Forum How do I...?

Javascript and sourceIndex or compareDocumentPosition

ksaylor
I have found some goods tutorials on creating a TOC using javascript. I have a document that ends up being about 450 pages, and each chapter has multiple sub heading, so I create a TOC for h1,h2,h3,h4, and h5. The thing is that the TOC get created just fine in Chrome, but it seems that the Prince javascript engine does not like my javascript code.
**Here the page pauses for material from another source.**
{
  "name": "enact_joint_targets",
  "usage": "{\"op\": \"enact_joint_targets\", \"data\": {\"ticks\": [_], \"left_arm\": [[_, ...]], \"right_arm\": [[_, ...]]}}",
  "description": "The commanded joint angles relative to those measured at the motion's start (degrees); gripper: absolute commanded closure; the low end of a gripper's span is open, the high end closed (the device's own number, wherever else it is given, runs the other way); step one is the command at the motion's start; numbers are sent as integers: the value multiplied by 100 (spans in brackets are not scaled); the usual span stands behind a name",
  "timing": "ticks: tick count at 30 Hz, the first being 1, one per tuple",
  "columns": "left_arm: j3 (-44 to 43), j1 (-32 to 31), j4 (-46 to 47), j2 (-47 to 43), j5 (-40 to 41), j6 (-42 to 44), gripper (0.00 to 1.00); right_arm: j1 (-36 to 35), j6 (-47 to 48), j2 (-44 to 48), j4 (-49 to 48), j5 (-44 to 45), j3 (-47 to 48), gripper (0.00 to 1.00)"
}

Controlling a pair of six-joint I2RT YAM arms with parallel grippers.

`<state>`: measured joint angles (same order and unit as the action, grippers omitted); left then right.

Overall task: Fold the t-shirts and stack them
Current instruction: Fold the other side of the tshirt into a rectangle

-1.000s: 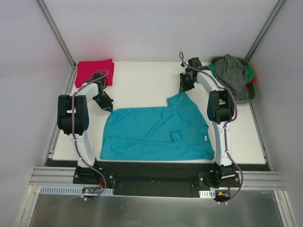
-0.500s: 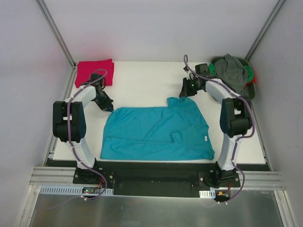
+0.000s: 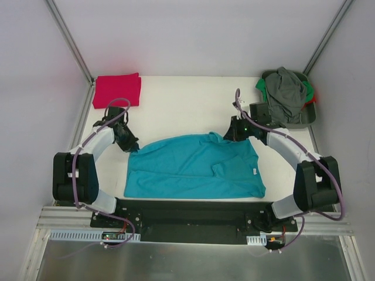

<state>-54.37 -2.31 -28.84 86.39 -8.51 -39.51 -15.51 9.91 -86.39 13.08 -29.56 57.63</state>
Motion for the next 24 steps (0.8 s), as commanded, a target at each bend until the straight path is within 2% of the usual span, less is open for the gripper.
{"op": "enact_joint_targets", "data": {"ticks": [1,5,9,14,20,24], "left_arm": [[321,-42,308,-701,130,57,100],[628,-42,414,-1299,166,66,100],[910,-42,476,-1642,140,127,100],[1226,-42,467,-1941,60,136,100],[1727,-42,476,-2626,446,83,100],[1930,-33,476,-3004,552,48,100]], "right_arm": [[4,-314,877,-403,214,-479,100],[4,-472,1606,-246,661,-893,100],[-5,-420,2116,97,688,-1095,99],[-5,-376,2582,449,715,-1341,100],[4,-411,3180,652,1075,-1675,100],[-5,-464,3304,634,979,-1869,100]]}}
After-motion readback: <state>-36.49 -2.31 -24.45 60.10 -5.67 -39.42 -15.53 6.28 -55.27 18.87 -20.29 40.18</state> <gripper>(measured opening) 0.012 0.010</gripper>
Keep in mind, that I have to find all the elements for the headers and keep them in order so that my TOC looks something like this:

1. Something
-1.1
--1.1.2
2. Something else
-2.1
-2.2


Instead of:

1. Something
2. Something else
-1.1
-2.1
-2.2
--1.1.2


Here's the code that returns the array of elements in order code (kind of ugly, but gets the job done):

function getElementsByTagNames(list,obj) {
    if (!obj) var obj = document;
    var tagNames = list.split(',');
    var resultArray = new Array();
    for (var i=0;i<tagNames.length;i++) {
        var tags = obj.getElementsByTagName(tagNames[i]);
        for (var j=0;j<tags.length;j++) {
            resultArray.push(tags[j]);
        }
    }
    var testNode = resultArray[0];
    if (!testNode) return [];
    if (testNode.sourceIndex) {
        resultArray.sort(function (a,b) {
                return a.sourceIndex - b.sourceIndex;
        });
    }
    else if (testNode.compareDocumentPosition) {
        resultArray.sort(function (a,b) {
                return 3 - (a.compareDocumentPosition(b) & 6);
        });
    }
    return resultArray;
}


It seems that Prince either doesn't like sourceIndex or compareDocumentPosition. The output from Prince gives me the non-sorted version of the TOC. I have a workaround right now where I copy the html using Chrome's Javascript console and then I paste that resulting html into the file before running prince. Though this method works, I'd like to just use the javascript option.

I am using Mac OS X (Mountain Lion) if that makes any difference.
mikeday
We plan to support compareDocumentPosition in the next release of Prince. In the meantime, it may be possible to write a JavaScript stub for this DOM method that performs the necessary comparison.